** The problem **
If a line in the data contains "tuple", copy it out.

Collected data
--------

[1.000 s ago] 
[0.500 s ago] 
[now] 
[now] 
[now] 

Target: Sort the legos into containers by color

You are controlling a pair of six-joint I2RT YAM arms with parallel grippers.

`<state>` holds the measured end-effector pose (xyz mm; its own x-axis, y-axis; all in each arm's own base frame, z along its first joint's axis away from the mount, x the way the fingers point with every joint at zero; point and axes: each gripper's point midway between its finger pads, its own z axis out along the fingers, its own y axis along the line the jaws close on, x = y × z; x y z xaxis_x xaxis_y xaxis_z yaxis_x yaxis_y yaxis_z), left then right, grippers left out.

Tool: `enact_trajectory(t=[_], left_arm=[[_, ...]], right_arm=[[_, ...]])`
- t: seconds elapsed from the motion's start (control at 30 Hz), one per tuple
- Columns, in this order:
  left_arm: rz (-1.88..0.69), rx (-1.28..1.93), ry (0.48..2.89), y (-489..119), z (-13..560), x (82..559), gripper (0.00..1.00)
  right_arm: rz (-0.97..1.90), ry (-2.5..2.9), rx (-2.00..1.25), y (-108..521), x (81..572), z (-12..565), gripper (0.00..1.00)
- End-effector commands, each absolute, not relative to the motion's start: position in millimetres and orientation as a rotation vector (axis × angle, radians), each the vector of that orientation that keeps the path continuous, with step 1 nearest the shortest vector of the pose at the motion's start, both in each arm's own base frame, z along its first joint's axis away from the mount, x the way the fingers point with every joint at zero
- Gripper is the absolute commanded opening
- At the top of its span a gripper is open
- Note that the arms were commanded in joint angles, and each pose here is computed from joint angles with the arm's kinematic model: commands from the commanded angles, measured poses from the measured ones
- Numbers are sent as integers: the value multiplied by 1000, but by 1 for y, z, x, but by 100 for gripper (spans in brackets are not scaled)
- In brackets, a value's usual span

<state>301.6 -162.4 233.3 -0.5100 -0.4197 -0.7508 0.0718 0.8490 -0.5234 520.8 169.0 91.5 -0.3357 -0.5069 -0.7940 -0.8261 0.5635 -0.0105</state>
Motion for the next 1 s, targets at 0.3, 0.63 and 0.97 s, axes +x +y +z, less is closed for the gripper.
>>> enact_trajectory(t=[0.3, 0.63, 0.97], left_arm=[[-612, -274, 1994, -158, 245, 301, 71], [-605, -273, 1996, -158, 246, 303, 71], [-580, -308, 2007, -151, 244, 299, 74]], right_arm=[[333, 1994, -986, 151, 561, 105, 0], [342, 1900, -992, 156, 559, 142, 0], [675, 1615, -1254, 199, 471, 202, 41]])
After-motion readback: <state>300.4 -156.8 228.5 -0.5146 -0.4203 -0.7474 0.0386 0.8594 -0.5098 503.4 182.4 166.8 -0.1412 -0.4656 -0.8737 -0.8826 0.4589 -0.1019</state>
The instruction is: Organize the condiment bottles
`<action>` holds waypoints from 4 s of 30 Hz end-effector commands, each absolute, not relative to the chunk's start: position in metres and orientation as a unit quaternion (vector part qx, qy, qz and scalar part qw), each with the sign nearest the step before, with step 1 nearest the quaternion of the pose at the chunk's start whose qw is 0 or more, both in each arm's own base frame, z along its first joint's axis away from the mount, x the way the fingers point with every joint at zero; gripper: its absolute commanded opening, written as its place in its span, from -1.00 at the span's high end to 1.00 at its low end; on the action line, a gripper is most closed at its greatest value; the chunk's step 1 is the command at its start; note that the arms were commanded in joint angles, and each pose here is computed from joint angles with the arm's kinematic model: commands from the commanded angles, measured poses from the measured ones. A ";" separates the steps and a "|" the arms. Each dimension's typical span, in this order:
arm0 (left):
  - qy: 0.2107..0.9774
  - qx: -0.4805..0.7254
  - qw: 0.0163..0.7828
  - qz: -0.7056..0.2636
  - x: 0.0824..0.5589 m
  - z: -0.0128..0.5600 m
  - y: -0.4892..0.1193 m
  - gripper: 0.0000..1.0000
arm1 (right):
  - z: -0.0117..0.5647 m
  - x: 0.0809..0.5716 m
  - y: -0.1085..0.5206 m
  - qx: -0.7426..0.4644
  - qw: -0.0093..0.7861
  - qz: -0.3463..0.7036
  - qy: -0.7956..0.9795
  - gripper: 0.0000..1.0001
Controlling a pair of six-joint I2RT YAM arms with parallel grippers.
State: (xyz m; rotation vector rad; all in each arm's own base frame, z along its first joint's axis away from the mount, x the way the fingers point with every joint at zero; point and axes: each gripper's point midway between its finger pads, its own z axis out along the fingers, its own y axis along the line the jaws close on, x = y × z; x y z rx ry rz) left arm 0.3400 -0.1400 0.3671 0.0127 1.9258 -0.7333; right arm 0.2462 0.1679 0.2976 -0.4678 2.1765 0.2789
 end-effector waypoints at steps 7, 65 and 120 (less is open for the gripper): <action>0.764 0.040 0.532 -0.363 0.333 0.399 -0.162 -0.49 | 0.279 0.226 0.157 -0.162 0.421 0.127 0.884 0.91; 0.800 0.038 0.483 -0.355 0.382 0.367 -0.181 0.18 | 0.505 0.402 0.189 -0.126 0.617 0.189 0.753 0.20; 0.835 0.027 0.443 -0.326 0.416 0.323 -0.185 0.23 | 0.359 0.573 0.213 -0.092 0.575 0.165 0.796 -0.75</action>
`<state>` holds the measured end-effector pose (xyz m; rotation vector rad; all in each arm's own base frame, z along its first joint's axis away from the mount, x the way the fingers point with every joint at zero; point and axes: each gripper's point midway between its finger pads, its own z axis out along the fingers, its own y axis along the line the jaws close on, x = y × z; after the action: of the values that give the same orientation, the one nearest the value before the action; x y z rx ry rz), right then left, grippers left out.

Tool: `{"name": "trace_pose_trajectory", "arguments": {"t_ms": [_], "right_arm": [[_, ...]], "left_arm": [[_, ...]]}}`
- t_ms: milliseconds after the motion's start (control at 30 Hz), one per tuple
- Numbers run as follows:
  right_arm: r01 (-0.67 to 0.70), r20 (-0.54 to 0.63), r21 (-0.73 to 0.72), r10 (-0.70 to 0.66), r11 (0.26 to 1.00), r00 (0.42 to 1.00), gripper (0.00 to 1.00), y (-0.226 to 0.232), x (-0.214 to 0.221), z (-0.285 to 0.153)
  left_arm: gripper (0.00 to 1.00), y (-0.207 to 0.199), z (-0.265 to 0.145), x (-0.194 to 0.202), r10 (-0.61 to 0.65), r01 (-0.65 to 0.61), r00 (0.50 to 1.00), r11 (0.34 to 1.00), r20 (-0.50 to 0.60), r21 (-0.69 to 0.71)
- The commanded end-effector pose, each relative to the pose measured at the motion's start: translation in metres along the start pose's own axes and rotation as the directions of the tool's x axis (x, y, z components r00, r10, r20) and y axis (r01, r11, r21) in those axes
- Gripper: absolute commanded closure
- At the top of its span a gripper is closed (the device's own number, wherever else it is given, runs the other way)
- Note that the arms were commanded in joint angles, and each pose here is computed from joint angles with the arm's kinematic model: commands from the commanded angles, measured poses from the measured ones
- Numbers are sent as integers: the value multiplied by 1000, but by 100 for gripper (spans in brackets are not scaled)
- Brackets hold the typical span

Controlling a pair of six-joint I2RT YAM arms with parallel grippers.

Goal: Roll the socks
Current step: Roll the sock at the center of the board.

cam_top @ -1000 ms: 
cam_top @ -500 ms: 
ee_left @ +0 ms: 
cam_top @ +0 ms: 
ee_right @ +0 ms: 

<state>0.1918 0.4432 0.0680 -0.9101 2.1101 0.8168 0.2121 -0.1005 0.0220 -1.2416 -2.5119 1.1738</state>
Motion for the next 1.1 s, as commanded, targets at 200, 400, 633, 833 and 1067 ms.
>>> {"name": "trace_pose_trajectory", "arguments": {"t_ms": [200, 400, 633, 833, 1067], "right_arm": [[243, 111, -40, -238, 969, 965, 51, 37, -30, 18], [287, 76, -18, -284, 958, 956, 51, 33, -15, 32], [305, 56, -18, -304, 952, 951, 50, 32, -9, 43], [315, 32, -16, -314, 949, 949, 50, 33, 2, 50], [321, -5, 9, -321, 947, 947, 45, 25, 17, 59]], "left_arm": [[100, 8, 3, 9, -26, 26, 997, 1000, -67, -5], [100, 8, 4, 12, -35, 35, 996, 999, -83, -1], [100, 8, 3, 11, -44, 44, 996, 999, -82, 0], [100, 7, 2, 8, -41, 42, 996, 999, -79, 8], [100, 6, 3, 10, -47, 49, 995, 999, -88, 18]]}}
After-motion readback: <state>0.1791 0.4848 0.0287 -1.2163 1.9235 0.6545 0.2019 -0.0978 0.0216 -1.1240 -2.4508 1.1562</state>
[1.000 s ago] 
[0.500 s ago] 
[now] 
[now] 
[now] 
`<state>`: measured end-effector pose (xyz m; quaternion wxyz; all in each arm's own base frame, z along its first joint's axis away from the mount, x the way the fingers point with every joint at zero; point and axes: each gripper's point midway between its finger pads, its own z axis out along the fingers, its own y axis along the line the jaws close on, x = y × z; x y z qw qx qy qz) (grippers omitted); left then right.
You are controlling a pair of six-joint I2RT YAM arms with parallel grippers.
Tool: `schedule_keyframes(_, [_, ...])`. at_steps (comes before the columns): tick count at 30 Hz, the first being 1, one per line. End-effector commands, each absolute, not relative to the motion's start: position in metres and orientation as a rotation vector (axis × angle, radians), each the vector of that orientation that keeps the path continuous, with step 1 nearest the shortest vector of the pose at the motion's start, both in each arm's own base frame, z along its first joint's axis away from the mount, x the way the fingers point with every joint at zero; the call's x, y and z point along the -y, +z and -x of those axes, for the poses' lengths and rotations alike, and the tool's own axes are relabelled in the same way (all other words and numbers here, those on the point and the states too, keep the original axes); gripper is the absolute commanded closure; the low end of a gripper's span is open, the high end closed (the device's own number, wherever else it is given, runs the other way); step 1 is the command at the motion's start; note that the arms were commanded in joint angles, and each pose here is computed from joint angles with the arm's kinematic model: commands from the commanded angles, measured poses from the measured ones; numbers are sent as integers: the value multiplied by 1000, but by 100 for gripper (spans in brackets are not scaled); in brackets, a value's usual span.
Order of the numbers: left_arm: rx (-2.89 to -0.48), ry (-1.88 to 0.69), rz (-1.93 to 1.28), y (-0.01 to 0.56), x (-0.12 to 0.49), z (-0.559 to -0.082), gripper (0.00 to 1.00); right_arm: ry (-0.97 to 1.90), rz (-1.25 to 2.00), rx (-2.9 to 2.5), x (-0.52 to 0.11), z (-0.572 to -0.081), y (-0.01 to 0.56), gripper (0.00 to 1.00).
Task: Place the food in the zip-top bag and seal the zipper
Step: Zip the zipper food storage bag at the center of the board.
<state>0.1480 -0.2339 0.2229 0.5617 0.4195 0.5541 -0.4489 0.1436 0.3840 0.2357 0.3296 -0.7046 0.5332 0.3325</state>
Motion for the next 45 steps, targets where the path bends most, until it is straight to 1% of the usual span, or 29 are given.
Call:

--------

** Exercise result **
- t: seconds elapsed from the motion's start (control at 30 Hz), one per tuple
- t_ms: milliseconds after the motion's start (control at 30 Hz), one per tuple

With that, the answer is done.